• Exercise aim:
Copy out exactly the lines below that run from the one holding "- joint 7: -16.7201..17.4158" to the one holding "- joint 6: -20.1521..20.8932", keeping both of those lines and no others.

------

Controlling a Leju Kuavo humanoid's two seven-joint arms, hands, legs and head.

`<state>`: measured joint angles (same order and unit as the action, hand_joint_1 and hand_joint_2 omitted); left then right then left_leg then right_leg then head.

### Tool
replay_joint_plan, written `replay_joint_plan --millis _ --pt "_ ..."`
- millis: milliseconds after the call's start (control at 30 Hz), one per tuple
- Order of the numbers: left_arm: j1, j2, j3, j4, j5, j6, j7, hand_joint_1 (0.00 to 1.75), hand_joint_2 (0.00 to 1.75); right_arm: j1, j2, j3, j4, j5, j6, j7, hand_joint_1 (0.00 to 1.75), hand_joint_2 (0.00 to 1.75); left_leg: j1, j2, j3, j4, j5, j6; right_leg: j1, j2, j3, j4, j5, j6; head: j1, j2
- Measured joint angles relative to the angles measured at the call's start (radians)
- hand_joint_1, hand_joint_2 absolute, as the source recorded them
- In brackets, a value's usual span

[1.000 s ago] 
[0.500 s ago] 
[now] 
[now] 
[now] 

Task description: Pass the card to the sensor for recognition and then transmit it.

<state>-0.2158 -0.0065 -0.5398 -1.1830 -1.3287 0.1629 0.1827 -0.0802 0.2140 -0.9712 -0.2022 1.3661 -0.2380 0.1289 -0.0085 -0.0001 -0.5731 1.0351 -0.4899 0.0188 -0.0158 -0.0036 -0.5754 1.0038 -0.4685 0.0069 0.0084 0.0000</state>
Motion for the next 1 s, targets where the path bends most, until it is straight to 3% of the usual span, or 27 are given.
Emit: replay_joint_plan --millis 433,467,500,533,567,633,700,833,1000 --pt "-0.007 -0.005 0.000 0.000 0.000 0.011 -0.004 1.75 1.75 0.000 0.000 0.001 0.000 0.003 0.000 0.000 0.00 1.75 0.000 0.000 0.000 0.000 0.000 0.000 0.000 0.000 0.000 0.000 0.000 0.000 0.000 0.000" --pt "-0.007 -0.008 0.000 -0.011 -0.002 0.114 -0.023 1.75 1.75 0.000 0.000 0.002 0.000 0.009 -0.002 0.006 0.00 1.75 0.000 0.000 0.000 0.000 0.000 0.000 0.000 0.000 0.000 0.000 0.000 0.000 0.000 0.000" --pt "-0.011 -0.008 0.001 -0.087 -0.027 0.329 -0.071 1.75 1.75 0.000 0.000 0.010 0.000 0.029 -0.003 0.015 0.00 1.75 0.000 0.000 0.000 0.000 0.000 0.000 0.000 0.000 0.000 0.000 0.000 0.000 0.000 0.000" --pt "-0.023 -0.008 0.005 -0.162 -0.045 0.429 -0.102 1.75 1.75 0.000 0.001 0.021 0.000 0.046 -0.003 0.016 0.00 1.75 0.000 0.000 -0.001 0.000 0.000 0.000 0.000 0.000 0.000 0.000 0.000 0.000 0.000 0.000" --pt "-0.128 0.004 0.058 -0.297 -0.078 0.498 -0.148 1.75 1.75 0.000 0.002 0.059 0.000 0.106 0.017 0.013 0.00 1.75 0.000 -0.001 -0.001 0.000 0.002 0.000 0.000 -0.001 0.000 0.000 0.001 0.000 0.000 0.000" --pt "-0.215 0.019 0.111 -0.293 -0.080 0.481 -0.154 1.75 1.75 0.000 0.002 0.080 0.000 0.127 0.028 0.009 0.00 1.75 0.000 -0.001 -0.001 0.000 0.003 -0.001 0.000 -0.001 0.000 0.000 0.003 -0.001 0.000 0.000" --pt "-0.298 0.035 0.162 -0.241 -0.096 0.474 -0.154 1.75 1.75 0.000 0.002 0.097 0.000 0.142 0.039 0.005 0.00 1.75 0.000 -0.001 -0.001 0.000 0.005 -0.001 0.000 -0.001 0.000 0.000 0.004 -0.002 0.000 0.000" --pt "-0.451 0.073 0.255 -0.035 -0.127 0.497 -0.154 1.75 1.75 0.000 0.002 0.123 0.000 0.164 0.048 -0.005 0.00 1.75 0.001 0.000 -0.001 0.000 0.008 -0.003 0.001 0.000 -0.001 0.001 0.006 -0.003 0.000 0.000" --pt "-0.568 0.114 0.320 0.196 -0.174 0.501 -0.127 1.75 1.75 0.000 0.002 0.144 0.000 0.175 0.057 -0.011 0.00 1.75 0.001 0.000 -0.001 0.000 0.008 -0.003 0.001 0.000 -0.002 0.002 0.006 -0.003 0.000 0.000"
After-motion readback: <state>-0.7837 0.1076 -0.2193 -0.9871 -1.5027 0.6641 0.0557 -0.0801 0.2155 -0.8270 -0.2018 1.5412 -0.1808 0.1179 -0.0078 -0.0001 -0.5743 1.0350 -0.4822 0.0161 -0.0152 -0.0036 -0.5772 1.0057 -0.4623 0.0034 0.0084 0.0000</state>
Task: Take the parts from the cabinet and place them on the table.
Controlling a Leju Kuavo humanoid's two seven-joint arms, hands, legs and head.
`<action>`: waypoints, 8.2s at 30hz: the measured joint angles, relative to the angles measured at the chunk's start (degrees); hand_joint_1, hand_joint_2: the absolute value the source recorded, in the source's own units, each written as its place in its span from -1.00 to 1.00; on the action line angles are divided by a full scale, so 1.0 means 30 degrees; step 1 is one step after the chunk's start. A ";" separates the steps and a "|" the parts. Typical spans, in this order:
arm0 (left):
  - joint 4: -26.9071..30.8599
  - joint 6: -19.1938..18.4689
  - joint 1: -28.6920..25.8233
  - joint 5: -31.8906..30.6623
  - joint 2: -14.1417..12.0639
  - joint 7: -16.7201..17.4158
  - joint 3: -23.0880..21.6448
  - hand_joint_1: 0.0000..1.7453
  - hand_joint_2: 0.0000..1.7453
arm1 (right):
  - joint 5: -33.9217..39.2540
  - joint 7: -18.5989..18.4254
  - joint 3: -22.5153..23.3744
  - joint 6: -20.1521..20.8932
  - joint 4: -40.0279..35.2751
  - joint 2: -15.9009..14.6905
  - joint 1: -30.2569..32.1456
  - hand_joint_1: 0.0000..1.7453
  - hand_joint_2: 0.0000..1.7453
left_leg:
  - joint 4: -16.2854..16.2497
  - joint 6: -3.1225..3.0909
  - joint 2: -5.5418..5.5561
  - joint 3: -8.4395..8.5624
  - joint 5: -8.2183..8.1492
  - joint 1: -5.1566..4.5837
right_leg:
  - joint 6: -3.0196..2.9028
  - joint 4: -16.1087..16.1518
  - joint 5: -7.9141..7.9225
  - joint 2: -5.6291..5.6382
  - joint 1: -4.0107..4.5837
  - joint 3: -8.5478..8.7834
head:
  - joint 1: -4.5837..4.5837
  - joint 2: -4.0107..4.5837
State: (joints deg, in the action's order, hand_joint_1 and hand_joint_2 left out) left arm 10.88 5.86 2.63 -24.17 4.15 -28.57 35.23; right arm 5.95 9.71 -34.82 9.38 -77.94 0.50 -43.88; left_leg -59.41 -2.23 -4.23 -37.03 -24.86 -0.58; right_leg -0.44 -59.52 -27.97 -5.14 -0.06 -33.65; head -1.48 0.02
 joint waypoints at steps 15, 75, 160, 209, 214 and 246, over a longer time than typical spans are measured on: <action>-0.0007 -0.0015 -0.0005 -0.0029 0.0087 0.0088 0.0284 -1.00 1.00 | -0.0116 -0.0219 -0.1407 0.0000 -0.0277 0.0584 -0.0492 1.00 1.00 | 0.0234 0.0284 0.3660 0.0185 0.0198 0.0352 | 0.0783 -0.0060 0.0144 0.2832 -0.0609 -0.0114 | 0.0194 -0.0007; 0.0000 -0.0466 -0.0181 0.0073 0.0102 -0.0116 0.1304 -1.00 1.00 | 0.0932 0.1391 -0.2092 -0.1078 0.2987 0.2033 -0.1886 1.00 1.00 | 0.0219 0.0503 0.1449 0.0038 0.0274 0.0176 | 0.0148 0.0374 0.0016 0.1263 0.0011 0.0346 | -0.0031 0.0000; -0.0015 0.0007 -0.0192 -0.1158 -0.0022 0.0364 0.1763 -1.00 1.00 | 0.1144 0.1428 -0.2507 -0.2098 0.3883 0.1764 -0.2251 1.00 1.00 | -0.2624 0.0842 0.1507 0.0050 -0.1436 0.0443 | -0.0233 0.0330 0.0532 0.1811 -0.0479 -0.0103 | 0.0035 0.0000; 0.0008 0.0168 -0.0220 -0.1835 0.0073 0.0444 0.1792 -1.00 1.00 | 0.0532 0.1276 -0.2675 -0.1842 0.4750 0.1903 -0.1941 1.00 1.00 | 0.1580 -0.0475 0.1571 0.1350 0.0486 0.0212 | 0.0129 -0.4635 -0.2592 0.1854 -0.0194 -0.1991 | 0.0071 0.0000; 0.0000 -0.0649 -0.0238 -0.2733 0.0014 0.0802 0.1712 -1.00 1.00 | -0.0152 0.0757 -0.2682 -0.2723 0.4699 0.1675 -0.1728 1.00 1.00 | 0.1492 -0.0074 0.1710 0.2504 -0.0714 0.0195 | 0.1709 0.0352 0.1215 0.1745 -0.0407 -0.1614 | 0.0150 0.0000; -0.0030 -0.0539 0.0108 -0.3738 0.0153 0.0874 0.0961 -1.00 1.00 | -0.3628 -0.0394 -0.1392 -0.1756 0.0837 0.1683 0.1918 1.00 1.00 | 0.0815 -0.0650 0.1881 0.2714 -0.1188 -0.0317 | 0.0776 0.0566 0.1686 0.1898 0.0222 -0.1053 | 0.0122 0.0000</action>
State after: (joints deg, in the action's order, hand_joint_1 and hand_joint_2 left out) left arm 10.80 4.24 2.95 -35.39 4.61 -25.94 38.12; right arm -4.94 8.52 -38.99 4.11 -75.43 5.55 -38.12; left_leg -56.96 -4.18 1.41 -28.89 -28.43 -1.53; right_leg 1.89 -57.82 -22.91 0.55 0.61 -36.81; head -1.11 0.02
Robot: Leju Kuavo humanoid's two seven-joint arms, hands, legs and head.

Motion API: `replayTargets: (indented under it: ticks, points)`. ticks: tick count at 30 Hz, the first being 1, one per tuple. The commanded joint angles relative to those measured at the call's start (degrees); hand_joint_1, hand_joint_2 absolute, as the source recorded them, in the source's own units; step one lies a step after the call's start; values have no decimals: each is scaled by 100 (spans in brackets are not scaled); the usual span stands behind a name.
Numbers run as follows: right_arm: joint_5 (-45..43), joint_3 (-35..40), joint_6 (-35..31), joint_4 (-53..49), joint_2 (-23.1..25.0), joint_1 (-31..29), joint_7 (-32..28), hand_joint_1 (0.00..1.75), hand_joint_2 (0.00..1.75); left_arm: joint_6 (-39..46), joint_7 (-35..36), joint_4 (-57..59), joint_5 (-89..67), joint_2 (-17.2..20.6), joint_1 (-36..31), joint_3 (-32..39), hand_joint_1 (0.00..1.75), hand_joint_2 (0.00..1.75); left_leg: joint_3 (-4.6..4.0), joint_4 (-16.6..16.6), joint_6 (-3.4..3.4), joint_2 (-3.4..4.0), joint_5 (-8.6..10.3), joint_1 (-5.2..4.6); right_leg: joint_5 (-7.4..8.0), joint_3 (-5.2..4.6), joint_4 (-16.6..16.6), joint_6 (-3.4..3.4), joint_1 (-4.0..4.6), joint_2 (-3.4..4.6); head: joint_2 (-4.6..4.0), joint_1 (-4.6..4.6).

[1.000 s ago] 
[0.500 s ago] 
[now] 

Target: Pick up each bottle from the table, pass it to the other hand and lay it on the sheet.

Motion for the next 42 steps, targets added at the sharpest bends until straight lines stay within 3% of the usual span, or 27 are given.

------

• Answer box:
  - joint 7: -16.7201..17.4158
  - joint 3: -23.0880..21.6448
  - hand_joint_1: 0.0000..1.7453
  - hand_joint_2: 0.0000..1.7453
arm1 (right):
  - joint 5: -33.9217..39.2540
  - joint 7: -18.5989..18.4254
  - joint 3: -22.5153..23.3744
  - joint 6: -20.1521..20.8932

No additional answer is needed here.